WHAT TO PRODUCE:
When you answer, restate the entries below without altering anything.

[Stored data]
####################

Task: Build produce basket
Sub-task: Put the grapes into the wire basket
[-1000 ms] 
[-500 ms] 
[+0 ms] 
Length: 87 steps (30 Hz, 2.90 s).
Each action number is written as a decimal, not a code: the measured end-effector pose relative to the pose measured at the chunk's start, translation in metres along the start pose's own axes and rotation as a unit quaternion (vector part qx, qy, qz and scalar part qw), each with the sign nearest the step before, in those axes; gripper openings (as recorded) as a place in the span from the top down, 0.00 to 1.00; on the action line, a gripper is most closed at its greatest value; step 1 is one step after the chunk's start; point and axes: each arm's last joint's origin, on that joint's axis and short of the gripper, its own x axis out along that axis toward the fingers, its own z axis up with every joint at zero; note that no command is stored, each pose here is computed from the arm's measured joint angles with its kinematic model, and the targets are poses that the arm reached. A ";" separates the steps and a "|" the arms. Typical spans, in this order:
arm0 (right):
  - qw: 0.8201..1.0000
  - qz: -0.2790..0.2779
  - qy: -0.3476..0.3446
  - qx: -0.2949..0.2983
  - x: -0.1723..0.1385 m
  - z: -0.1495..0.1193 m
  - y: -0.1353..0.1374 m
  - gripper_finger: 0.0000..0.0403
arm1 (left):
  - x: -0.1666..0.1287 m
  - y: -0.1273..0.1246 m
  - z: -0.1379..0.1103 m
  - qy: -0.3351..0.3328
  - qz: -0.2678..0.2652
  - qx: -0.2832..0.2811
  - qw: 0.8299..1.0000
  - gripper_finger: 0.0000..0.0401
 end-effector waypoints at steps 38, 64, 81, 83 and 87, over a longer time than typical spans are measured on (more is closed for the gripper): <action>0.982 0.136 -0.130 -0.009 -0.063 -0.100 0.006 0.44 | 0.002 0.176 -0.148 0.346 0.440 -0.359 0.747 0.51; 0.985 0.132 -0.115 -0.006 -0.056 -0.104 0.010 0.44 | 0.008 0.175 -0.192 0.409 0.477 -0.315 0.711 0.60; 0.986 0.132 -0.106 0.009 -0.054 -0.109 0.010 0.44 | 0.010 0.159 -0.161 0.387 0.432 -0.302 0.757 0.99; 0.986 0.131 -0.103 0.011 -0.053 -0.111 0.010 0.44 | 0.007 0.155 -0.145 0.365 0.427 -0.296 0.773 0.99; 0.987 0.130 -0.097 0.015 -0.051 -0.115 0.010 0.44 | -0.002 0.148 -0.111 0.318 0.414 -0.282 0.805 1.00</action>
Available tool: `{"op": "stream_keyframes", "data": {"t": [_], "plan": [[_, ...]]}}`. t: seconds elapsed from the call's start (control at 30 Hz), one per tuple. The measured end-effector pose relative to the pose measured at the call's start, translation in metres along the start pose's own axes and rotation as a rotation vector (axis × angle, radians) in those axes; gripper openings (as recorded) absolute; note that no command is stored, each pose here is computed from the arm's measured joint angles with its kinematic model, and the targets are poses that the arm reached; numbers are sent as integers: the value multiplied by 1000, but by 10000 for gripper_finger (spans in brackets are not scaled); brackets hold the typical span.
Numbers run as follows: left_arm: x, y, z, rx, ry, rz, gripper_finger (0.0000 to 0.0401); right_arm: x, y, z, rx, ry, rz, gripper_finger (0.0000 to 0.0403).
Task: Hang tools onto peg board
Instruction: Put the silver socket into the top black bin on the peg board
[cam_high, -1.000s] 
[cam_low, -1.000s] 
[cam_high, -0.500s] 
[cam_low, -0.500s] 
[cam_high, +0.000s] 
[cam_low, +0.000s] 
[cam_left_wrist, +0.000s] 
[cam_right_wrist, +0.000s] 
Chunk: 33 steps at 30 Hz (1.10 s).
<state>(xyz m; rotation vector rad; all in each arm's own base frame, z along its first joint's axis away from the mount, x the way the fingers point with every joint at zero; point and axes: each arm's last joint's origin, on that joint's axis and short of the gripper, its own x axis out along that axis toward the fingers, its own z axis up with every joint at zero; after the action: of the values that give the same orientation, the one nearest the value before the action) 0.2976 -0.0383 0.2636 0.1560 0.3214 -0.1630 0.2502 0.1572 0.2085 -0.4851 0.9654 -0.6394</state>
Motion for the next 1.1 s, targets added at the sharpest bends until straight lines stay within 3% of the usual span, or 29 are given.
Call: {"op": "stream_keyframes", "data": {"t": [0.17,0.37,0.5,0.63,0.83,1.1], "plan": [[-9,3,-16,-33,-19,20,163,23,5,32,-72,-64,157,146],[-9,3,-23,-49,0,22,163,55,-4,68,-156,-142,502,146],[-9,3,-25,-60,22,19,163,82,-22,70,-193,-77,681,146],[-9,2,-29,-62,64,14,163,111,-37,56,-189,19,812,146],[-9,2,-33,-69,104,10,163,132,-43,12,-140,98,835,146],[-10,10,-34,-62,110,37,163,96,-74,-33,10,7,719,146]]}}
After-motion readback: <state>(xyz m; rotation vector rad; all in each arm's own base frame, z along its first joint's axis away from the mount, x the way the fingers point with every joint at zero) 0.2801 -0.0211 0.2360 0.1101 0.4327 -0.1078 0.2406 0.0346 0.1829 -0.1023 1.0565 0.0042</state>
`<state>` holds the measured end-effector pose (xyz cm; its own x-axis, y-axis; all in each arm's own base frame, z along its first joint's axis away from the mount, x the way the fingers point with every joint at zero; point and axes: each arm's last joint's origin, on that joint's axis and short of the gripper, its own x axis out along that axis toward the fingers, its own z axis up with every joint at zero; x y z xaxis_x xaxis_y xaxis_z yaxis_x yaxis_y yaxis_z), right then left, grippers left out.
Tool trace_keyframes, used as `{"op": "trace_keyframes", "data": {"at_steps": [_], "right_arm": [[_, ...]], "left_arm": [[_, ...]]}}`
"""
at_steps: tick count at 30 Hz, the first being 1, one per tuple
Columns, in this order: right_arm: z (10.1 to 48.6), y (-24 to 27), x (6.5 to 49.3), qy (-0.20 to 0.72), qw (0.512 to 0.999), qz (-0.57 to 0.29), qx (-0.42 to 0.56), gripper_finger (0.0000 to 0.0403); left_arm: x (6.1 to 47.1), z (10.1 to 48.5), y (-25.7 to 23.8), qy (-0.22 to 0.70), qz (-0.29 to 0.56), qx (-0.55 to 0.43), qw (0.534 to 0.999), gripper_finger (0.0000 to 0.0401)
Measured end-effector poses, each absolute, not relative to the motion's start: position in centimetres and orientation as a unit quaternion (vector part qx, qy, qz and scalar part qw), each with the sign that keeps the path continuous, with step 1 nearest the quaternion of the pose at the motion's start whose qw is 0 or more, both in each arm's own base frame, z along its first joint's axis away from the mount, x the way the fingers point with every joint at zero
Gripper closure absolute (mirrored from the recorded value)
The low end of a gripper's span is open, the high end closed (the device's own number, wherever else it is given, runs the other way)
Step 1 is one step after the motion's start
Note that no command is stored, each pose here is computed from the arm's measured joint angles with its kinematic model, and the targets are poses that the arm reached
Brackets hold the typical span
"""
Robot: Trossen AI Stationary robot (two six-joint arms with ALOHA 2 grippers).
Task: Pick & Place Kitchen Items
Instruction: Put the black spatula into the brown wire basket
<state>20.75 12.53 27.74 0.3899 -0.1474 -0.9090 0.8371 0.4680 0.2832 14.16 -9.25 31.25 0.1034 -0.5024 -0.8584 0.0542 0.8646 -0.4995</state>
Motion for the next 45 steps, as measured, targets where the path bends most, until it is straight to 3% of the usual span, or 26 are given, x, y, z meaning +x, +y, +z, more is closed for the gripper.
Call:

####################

TASK OUTPUT:
Task: Build produce basket
Sub-task: Put the grapes into the wire basket
[-1000 ms] 
[-500 ms] 
[+0 ms] 
Length: 87 steps (30 Hz, 2.90 s).
Each action number is written as a decimal, not a code: the measured end-effector pose relative to the pose measured at the chunk's start, translation in metres along the start pose's own axes and rotation as a unit quaternion (vector part qx, qy, qz and scalar part qw), each with the sign nearest the step before, in those axes; gripper openings (as recorded) as a place in the span from the top down, 0.00 to 1.00; on the action line, a gripper is most closed at its greatest value; step 1 is one step after the chunk's start; point and axes: each arm's last joint's origin, on that joint's axis and short of the gripper, its own x axis out along that axis toward the fingers, its own z axis up with every joint at zero; note that no command is stored, each pose here is computed from the arm's measured joint angles with its kinematic model, and the targets are poses that the arm reached. A ";" separates the steps and a "|" the arms. Typical spans, in this order:
arm0 (right):
  - qw: 0.8201..1.0000
  - qz: -0.2790..0.2779
  - qy: -0.3476..0.3446
  - qx: -0.2949..0.2983
  - x: -0.1723..0.1385 m
  - z: -0.1495..0.1193 m
  - y: -0.1353..0.1374 m
  - gripper_finger: 0.0000..0.0403
arm1 (left):
  - x: -0.1666..0.1287 m
  - y: -0.1273..0.1246 m
  - z: -0.1379..0.1103 m
  - qy: -0.3351..0.3328
  - qz: -0.2678..0.2652
  - qx: -0.2832..0.2811
  - qw: 0.8299..1.0000
  - gripper_finger: 0.0000..0.0401
 end-effector waypoints at steps 38, 64, 81, 83 and 87, over a longer time than typical spans are measured on (more is closed for the gripper): <action>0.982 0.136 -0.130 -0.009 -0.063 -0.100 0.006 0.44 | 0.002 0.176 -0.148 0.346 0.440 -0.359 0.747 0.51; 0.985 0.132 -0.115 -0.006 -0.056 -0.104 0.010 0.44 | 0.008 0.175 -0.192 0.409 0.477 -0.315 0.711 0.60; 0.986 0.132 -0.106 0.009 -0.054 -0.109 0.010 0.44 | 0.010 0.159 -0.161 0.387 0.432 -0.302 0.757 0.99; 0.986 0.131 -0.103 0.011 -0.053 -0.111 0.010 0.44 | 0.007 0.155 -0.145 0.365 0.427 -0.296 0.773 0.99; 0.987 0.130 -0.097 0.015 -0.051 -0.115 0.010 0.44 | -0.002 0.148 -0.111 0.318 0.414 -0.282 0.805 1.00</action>
Available tool: `{"op": "stream_keyframes", "data": {"t": [_], "plan": [[_, ...]]}}`. t: seconds elapsed from the call's start (control at 30 Hz), one per tuple. The measured end-effector pose relative to the pose measured at the call's start, translation in metres along the start pose's own axes and rotation as a rotation vector (axis × angle, radians) in those axes; gripper openings (as recorded) absolute; note that no command is stored, each pose here is computed from the arm's measured joint angles with its kinematic model, and the targets are poses that the arm reached; numbers are sent as integers: the value multiplied by 1000, but by 10000 for gripper_finger (spans in brackets are not scaled); brackets hold the typical span.
Numbers run as follows: left_arm: x, y, z, rx, ry, rz, gripper_finger (0.0000 to 0.0401); right_arm: x, y, z, rx, ry, rz, gripper_finger (0.0000 to 0.0403).
Task: Hang tools onto peg board
Instruction: Put the silver socket into the top black bin on the peg board
[cam_high, -1.000s] 
[cam_low, -1.000s] 
[cam_high, -0.500s] 
[cam_low, -0.500s] 
[cam_high, +0.000s] 
[cam_low, +0.000s] 
[cam_left_wrist, +0.000s] 
[cam_right_wrist, +0.000s] 
Chunk: 33 steps at 30 Hz (1.10 s).
<state>(xyz m; rotation vector rad; all in each arm's own base frame, z along its first joint's axis away from the mount, x the way the fingers point with every joint at zero; point and axes: each arm's last joint's origin, on that joint's axis and short of the gripper, its own x axis out along that axis toward the fingers, its own z axis up with every joint at zero; after the action: of the values that give the same orientation, the one nearest the value before the action) 0.2976 -0.0383 0.2636 0.1560 0.3214 -0.1630 0.2502 0.1572 0.2085 -0.4851 0.9654 -0.6394</state>
Motion for the next 1.1 s, targets added at the sharpest bends until straight lines stay within 3% of the usual span, or 29 are given.
Call: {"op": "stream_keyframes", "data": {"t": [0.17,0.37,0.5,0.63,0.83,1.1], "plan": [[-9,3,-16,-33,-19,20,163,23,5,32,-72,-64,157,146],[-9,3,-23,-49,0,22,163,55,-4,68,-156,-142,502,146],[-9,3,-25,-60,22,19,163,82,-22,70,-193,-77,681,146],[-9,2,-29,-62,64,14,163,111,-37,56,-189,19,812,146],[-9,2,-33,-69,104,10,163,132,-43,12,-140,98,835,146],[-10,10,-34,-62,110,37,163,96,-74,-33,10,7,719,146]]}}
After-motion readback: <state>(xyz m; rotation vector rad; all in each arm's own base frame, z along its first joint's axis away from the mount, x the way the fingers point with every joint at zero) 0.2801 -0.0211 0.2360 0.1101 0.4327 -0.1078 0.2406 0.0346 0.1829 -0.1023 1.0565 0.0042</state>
`<state>` holds the measured end-effector pose (xyz cm; its own x-axis, y-axis; all in each arm's own base frame, z along its first joint's axis away from the mount, x the way the fingers point with every joint at zero; point and axes: each arm's last joint's origin, on that joint's axis and short of the gripper, its own x axis out along that axis toward the fingers, its own z axis up with every joint at zero; x y z xaxis_x xaxis_y xaxis_z yaxis_x yaxis_y yaxis_z), right then left, grippers left out.
Tool trace_keyframes, used as `{"op": "trace_keyframes", "data": {"at_steps": [_], "right_arm": [[_, ...]], "left_arm": [[_, ...]]}}`
"""
at_steps: tick count at 30 Hz, the first being 1, one per tuple
Columns, in this order: right_arm: z (10.1 to 48.6), y (-24 to 27), x (6.5 to 49.3), qy (-0.20 to 0.72), qw (0.512 to 0.999), qz (-0.57 to 0.29), qx (-0.42 to 0.56), gripper_finger (0.0000 to 0.0403); left_arm: x (6.1 to 47.1), z (10.1 to 48.5), y (-25.7 to 23.8), qy (-0.22 to 0.70), qz (-0.29 to 0.56), qx (-0.55 to 0.43), qw (0.534 to 0.999), gripper_finger (0.0000 to 0.0401)
Measured end-effector poses, each absolute, not relative to the motion's start: position in centimetres and orientation as a unit quaternion (vector part qx, qy, qz and scalar part qw), each with the sign that keeps the path continuous, with step 1 nearest the quaternion of the pose at the motion's start whose qw is 0 or more, both in each arm's own base frame, z along its first joint's axis away from the mount, x the way the fingers point with every joint at zero
Gripper closure absolute (mirrored from the recorded value)
The low end of a gripper's span is open, the high end closed (the device's own number, wherever else it is given, runs the other way)
Step 1 is one step after the motion's start
Note that no command is stored, each pose here is computed from the arm's measured joint angles with its kinematic model, and the targets are poses that the arm reached
Brackets hold the typical span
"""
Robot: Trossen AI Stationary robot (two six-joint arms with ALOHA 2 grippers).
Task: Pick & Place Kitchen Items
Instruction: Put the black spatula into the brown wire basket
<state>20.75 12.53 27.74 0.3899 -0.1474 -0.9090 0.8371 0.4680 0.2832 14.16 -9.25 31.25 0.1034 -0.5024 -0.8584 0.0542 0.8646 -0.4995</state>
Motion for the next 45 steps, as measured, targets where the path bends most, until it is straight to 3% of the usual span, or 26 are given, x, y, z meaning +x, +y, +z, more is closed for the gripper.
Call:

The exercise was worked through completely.